On October 8, 2018, after receiving the bankruptcy discharge, the Defendants filed an amended 2014 individual income tax return (Form 1040X) selecting married filing jointly status. Id. The amended return sought a refund of $8,704, plus statutory interest. Id. On or before July 8, 2019, the Internal Revenue Service ("IRS") processed the return and determined that the total overpayment due was $10,567.84 (the "2014 Overpayment"). Id. at 5. Approximately one week later, the 2014 Overpayment was reduced by $8,494.37 to pay IDOR based on Shadoan's state income tax debts, pursuant to 26 U.S.C. § 6402(e). Id. The remaining $2,073.46 was refunded to Defendants on or shortly after July 8, 2019. Id. The IRS release of the Notice of Tax Lien on December 17, 2020 was erroneous, because liens on real property pass through a Chapter 7 bankruptcy undisturbed. Id. at 7.
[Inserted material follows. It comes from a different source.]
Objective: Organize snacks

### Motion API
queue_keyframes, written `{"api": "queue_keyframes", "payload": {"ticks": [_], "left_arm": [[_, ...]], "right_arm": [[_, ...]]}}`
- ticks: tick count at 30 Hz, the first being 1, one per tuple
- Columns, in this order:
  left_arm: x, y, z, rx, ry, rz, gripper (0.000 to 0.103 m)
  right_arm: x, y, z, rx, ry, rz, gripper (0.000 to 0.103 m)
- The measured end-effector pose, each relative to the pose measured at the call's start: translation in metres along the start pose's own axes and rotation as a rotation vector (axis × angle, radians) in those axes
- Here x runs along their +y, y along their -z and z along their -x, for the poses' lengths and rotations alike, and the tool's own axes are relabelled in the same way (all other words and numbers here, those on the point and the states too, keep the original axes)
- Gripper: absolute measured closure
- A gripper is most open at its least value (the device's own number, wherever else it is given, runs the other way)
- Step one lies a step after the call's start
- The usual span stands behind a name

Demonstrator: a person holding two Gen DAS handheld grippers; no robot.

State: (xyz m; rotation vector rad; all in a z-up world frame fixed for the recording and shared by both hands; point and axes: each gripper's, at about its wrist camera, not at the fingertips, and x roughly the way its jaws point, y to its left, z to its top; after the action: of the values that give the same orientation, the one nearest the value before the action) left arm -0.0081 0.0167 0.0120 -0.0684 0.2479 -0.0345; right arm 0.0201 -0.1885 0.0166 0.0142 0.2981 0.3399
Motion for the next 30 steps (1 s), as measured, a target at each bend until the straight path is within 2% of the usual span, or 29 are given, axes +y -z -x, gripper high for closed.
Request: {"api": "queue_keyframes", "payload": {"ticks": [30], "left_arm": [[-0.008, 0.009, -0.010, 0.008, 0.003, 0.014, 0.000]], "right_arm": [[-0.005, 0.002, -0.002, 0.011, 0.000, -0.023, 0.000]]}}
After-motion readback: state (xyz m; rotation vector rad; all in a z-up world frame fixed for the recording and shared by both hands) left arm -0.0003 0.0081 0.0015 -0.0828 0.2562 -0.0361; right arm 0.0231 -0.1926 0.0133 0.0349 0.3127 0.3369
The United States filed this lawsuit on March 9, 2021 seeking several things, including the return of the 2014 Overpayment from both Defendants and IDOR alleging the Defendants filed an untimely amended return. (Filing No. 1.) The United States also seeks a determination that the federal tax liens against Shadoan were validly reinstated and asks that the 2009-2013 income tax liabilities for Shadoan and the 2015 income tax liability for Defendants be reduced to judgments. Id. Defendants filed their Motion to Dismiss on May 19, 2021, asking this Court to dismiss all claims the Motion to Dismiss filed pursuant to Federal Rules of Civil Procedure 12(b)(1) and 12(b)(6). (Filing No. 22.) Following the initial briefing, the United States requested leave to file a surrepply. (Filing No. 30.) After filing a response in opposition to the United States' motion, Defendants filed a Motion to Strike Plaintiff's Surreply or, in the Alternative, for Leave to Respond to Plaintiff's Surreply. (Filing No. 33.)

II. LEGAL STANDARDS

A. Motion to Dismiss under Rule 12(b)(1)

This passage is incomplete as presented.